[What this task involves]: Could you copy every record exactly as it appears?

[Saved entries]

+++

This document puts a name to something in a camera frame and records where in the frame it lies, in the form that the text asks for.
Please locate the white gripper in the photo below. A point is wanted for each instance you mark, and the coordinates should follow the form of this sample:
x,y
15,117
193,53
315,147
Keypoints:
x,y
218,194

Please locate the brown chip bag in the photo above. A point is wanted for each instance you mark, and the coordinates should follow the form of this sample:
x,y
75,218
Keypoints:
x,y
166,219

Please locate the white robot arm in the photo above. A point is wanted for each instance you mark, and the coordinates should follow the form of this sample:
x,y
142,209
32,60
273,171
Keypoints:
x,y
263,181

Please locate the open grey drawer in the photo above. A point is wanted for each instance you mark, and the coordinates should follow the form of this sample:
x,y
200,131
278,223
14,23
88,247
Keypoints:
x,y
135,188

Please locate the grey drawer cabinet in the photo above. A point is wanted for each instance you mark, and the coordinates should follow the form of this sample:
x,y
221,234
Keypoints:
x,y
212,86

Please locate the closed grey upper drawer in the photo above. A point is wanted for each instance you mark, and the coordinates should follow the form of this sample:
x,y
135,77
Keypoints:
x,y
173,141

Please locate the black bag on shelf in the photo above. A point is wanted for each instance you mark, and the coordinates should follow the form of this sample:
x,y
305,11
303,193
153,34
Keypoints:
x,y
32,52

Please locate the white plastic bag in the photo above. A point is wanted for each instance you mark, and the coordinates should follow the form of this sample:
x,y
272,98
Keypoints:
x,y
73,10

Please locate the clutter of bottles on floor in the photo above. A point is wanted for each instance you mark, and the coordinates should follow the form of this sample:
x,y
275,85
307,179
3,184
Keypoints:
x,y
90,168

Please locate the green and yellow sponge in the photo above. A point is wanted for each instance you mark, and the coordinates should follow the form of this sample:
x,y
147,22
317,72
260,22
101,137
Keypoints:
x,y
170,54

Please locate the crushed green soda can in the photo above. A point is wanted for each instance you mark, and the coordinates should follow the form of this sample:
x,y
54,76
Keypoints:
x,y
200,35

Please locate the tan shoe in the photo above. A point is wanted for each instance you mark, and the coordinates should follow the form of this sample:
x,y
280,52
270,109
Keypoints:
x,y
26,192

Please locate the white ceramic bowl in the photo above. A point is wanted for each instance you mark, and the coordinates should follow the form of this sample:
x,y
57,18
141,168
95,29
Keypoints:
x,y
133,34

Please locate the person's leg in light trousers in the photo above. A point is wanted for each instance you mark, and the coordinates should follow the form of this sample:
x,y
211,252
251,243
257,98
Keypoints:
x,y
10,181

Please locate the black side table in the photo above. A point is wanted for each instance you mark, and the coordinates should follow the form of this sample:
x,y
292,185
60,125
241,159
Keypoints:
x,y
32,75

+++

[Solution for this task]:
This document puts a name to something in a camera frame and records where in the frame it lies, in the form that the text asks for.
Please locate the white gripper in the photo below. A point is wanted for each instance you mark, and the coordinates should follow the form of this sample:
x,y
15,117
193,53
315,147
Keypoints:
x,y
218,194

Please locate the brown chip bag in the photo above. A point is wanted for each instance you mark, and the coordinates should follow the form of this sample:
x,y
75,218
Keypoints:
x,y
166,219

Please locate the white robot arm in the photo above. A point is wanted for each instance you mark, and the coordinates should follow the form of this sample:
x,y
142,209
32,60
273,171
Keypoints:
x,y
263,181

Please locate the open grey drawer in the photo above. A point is wanted for each instance you mark, and the coordinates should follow the form of this sample:
x,y
200,131
278,223
14,23
88,247
Keypoints:
x,y
135,188

Please locate the grey drawer cabinet in the photo above. A point is wanted for each instance you mark, and the coordinates should follow the form of this sample:
x,y
221,234
Keypoints:
x,y
212,86

Please locate the closed grey upper drawer in the photo above. A point is wanted for each instance you mark, and the coordinates should follow the form of this sample:
x,y
135,77
Keypoints:
x,y
173,141

Please locate the black bag on shelf in the photo above. A point is wanted for each instance you mark, and the coordinates should follow the form of this sample:
x,y
305,11
303,193
153,34
Keypoints:
x,y
32,52

Please locate the white plastic bag in the photo above. A point is wanted for each instance you mark, and the coordinates should follow the form of this sample:
x,y
272,98
Keypoints:
x,y
73,10

Please locate the clutter of bottles on floor in the photo above. A point is wanted for each instance you mark, and the coordinates should follow the form of this sample:
x,y
275,85
307,179
3,184
Keypoints:
x,y
90,168

Please locate the green and yellow sponge in the photo above. A point is wanted for each instance you mark, and the coordinates should follow the form of this sample:
x,y
147,22
317,72
260,22
101,137
Keypoints:
x,y
170,54

Please locate the crushed green soda can in the photo above. A point is wanted for each instance you mark, and the coordinates should follow the form of this sample:
x,y
54,76
Keypoints:
x,y
200,35

Please locate the tan shoe in the photo above. A point is wanted for each instance you mark, and the coordinates should follow the form of this sample:
x,y
280,52
270,109
Keypoints:
x,y
26,192

Please locate the white ceramic bowl in the photo above. A point is wanted for each instance you mark, and the coordinates should follow the form of this sample:
x,y
57,18
141,168
95,29
Keypoints:
x,y
133,34

Please locate the person's leg in light trousers in the photo above. A point is wanted for each instance you mark, and the coordinates should follow the form of this sample:
x,y
211,252
251,243
257,98
Keypoints:
x,y
10,181

Please locate the black side table in the photo above. A point is wanted for each instance you mark, and the coordinates should follow the form of this sample:
x,y
292,185
60,125
241,159
Keypoints:
x,y
32,75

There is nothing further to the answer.